E ritirati in passaggio porta a porta, in modo che la quantità di rifiuti prodotti dalle imprese non vada a confluire nei cassonetti pubblici (a Mercatale non c’è ancora la raccolta porta a porta).
“Fino a un anno, un anno e mezzo fa – ci dicono dall’officina meccanica – le cose andavano bene. Poi, da quando Alia ha appaltato a una cooperativa esterna il servizio, tutto è andato verso il peggio”.
Che per l’officina in questione vuol dire mancati ritiri, spazzatura che si accumula, intralcio al lavoro e mancanza di decoro: per chi ci lavora, per i clienti, per i vicini (siamo in centro, piena zona abitata).

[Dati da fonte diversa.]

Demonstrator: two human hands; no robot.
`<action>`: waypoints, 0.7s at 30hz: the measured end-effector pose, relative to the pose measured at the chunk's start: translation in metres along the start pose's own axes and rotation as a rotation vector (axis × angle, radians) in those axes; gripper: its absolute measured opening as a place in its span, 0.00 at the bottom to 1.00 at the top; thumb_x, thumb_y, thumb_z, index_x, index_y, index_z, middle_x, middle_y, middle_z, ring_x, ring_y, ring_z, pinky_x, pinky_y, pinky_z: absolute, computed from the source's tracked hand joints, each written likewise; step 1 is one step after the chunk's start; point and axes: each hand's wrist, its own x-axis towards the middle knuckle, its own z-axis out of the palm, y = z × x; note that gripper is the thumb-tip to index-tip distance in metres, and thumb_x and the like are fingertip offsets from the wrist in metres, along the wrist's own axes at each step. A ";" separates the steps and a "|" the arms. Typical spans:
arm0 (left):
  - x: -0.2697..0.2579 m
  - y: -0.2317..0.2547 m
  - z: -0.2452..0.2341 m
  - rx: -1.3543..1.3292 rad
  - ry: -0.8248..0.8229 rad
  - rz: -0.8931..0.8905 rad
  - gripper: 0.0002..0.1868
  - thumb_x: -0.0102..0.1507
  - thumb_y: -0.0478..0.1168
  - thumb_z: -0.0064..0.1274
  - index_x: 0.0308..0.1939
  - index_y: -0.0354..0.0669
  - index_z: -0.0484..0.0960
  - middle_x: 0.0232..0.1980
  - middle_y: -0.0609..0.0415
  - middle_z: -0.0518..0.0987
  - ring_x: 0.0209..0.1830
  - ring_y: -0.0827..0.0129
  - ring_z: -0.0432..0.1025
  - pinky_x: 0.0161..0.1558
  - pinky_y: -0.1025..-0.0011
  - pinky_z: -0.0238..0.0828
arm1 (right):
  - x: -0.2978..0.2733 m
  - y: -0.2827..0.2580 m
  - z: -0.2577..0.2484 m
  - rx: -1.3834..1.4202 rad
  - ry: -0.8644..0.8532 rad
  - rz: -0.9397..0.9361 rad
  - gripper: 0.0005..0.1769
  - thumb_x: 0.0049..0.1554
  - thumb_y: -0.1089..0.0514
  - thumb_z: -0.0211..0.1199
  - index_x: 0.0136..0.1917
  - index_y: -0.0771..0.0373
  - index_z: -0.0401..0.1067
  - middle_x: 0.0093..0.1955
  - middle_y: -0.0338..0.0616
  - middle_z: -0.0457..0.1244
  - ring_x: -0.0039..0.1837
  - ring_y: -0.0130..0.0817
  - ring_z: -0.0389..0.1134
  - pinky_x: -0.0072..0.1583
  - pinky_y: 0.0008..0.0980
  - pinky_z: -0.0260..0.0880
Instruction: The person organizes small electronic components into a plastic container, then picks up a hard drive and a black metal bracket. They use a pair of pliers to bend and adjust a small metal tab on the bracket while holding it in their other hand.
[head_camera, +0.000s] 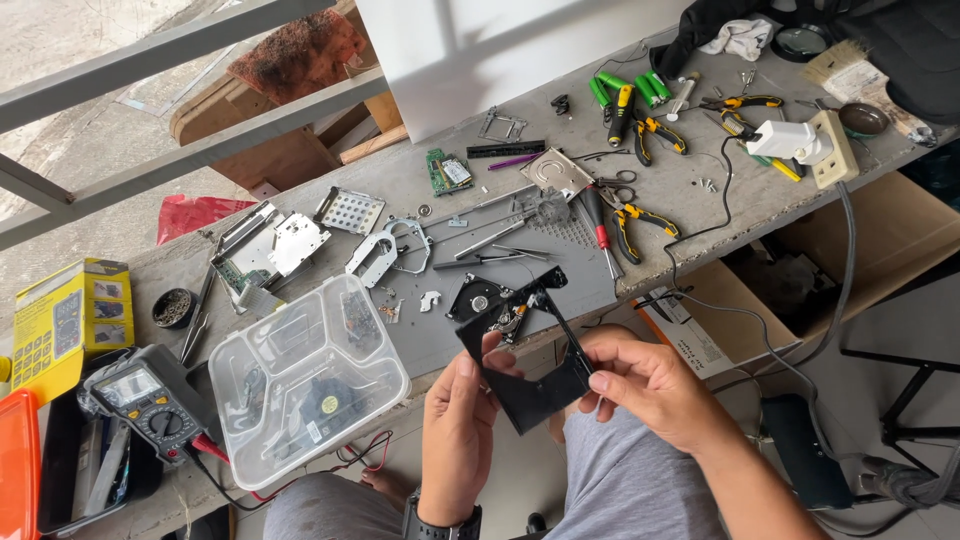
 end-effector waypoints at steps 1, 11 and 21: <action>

Stamani, mercoledì 4 marzo, altra segnalazione al gestore: “Sono tre settimane che non passano – spiegano dall’officina – Noi segnaliamo, mandiamo anche le foto, chiamiamo, ma non c’è niente da fare”.
“Riteniamo che sia interesse stesso di Alia – puntualizzano – sapere se qualche ditta in appalto non svolge il servizio nella maniera corretta. E così risolvere questa situazione”.
Precisano anche che “i bidoncini sono nel nostro piazzale, che è aperto e senza alcun problema di accesso. Certo, non possiamo metterli sul marciapiede: che è stretto e dove andrebbero a intralciare il passaggio delle persone”.
Insomma, la richiesta è molto semplice: “Se ci lasciano i bidoncini devono venire a ritirare; altrimenti li tolgano e noi torniamo a conferire in quelli pubblici. Ma così non si può andare avanti”.